(What the task requires): Your answer should show every line of the material below that includes "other".
Top of Data provided
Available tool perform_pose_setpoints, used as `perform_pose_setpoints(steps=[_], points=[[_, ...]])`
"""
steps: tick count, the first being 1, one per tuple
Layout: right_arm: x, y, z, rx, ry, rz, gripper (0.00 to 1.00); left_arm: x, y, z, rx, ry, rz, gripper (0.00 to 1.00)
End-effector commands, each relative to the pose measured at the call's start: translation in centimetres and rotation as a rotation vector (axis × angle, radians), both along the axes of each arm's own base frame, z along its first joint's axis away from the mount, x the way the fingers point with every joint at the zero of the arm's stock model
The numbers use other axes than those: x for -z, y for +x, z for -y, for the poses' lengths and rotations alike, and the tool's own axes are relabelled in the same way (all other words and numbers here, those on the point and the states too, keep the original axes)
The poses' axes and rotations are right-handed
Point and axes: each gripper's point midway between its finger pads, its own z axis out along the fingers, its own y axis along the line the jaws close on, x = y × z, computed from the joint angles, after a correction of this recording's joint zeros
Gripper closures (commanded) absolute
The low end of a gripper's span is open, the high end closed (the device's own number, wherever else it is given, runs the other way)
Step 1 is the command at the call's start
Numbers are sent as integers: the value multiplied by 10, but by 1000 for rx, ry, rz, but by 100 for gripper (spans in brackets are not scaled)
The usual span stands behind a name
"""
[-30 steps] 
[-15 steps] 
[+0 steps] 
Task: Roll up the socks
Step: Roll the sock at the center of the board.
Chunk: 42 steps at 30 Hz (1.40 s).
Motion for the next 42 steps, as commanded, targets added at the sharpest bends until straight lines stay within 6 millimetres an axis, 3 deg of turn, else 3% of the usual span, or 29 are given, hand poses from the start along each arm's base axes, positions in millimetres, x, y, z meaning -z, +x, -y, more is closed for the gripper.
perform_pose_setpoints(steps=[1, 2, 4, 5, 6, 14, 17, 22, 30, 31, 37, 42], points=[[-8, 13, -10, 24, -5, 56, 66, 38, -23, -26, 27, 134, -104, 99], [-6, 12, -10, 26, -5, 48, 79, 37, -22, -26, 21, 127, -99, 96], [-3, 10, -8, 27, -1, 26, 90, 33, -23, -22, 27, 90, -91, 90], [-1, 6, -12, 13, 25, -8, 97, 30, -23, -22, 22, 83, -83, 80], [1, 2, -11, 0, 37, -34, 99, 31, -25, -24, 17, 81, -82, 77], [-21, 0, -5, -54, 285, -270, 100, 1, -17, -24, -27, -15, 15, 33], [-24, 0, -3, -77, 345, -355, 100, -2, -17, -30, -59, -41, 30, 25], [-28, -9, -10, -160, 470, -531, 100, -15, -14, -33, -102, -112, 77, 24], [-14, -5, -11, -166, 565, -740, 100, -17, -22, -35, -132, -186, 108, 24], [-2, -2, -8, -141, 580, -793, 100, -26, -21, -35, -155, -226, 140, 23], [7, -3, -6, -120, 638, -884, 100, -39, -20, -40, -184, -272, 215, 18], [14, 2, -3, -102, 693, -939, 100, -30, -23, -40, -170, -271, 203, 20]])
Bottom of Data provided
(Written solution):
The numbers use other axes than those: x for -z, y for +x, z for -y, for the poses' lengths and rotations alike, and the tool's own axes are relabelled in the same way (all other words and numbers here, those on the point and the states too, keep the original axes)
The low end of a gripper's span is open, the high end closed (the device's own number, wherever else it is given, runs the other way)

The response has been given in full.